Une reconstitution et des vérifications attendues
Face aux incertitudes soulevées lors des témoignages, le président de céans a ordonné plusieurs vérifications. Il a demandé au ministère public d’établir si l’avenue de la Marina était en chantier en 2010 et a exigé une reconstitution sur les lieux où Donatien Amoussou aurait eu une altercation avec un gendarme. Par ailleurs, une équipe sera envoyée au bureau d’Enock Laourou afin de déterminer si un bruit pouvait être entendu jusqu’à la baie des officiers.
Enfin, la cour a convoqué l’ancien directeur de l’ORTB, Julien Akpaki, afin d’éclaircir le rôle qu’il a joué dans cette affaire. La récupération des registres des visiteurs de la Présidence de l’époque a également été demandée pour vérification.
Une enquête médico-légale sous tension
Sur le volet médico-légal, le professeur Cédric Bigot, médecin légiste, a apporté des précisions sur les analyses ADN réalisées sur les restes présumés de Pierre Urbain Dangnivo. Il a confirmé avoir effectué des prélèvements osseux et tissulaires dès 2010 et que certains échantillons avaient été envoyés en France pour expertise. Toutefois, un flou demeure quant à la conservation des échantillons sur une période aussi longue, question soulevée par l’un des avocats de la défense.

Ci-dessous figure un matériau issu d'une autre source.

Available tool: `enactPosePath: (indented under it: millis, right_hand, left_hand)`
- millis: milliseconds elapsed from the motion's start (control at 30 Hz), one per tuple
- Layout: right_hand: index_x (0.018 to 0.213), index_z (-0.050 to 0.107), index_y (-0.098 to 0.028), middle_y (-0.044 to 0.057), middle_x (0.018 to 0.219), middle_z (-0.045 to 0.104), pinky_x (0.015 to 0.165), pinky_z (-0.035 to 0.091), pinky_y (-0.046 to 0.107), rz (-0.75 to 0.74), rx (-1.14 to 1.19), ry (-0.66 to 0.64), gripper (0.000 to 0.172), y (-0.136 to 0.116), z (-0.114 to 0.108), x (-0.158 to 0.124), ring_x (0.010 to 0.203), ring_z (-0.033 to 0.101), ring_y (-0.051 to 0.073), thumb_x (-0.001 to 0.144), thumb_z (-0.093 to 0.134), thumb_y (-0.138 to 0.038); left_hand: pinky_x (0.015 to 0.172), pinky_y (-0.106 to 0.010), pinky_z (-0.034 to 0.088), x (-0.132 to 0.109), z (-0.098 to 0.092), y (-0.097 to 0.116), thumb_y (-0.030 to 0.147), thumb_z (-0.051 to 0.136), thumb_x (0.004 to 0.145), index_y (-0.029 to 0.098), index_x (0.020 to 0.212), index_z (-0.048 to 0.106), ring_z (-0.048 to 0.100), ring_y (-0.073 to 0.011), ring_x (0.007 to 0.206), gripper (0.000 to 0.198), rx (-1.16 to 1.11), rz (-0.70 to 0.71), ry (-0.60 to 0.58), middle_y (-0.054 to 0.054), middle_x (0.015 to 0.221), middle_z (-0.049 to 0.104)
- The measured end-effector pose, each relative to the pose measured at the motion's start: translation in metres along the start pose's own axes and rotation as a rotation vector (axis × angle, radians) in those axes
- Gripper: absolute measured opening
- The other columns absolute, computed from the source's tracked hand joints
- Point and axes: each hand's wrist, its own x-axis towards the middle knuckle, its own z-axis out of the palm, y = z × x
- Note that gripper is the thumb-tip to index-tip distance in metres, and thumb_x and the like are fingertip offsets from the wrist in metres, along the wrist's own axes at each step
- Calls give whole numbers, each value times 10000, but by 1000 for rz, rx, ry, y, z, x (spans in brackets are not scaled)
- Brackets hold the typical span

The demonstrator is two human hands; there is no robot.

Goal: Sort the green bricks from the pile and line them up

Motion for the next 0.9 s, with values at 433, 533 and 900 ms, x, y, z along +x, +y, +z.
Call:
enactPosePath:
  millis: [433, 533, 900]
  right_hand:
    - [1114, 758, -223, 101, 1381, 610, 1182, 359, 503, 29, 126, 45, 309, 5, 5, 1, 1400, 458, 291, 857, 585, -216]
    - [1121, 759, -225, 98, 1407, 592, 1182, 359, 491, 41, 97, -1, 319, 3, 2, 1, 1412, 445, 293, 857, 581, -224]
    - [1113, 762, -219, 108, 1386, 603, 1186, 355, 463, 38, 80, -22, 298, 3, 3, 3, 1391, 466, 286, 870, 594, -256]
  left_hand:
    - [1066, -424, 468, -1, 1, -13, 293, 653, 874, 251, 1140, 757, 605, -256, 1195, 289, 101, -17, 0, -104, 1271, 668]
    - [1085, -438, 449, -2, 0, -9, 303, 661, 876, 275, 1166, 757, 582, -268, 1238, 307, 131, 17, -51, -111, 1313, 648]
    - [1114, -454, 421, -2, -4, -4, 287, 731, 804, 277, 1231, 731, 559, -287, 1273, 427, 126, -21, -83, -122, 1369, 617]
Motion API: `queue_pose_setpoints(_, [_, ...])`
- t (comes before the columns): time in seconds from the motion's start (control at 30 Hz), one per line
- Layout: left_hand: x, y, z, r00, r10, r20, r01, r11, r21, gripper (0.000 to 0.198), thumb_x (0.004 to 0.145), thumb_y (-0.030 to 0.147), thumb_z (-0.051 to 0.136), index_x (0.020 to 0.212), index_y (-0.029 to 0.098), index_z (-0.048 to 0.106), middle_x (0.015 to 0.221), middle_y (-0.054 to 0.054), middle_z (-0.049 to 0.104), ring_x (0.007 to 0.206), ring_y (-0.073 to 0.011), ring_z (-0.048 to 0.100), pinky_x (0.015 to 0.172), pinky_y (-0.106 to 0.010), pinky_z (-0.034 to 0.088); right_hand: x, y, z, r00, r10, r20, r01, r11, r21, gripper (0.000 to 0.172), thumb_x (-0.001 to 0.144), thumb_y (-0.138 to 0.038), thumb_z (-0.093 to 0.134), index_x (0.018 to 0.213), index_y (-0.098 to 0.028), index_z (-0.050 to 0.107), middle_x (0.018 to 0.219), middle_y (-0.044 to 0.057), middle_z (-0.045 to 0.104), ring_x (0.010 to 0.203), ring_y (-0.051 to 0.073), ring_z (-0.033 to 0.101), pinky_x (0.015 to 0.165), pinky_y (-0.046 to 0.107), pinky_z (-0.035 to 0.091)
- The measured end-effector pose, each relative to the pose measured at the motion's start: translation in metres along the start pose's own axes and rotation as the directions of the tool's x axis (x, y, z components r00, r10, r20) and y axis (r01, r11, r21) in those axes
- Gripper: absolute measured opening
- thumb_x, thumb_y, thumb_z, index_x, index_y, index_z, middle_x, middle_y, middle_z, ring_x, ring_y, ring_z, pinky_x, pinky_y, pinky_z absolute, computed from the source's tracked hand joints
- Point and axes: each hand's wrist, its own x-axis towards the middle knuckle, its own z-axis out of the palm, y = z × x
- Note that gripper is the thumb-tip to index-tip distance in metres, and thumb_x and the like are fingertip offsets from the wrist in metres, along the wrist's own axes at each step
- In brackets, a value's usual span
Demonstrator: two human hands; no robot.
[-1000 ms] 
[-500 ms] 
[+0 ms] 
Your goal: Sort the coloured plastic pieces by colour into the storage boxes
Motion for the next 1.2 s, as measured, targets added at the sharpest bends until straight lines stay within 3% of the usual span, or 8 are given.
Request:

Brice Topanou, huissier de justice, a également été interrogé sur l’exhumation du corps en 2010. Il a reconnu ne pas se souvenir si un huissier était présent lors de l’opération, ce qui ajoute encore une incertitude quant à la rigueur de la procédure suivie à l’époque.
Vers une issue incertaine
Cette troisième journée d’audience a mis en évidence des contradictions et des incohérences dans les différentes versions des faits. Le prolongement du procès devrait permettre d’explorer davantage ces pistes et de confronter de nouveaux témoins aux éléments déjà recueillis.
La reprise du procès est prévue pour mercredi prochain, avec de nouvelles auditions qui pourraient apporter des éléments décisifs sur cette affaire vieille de 14 ans.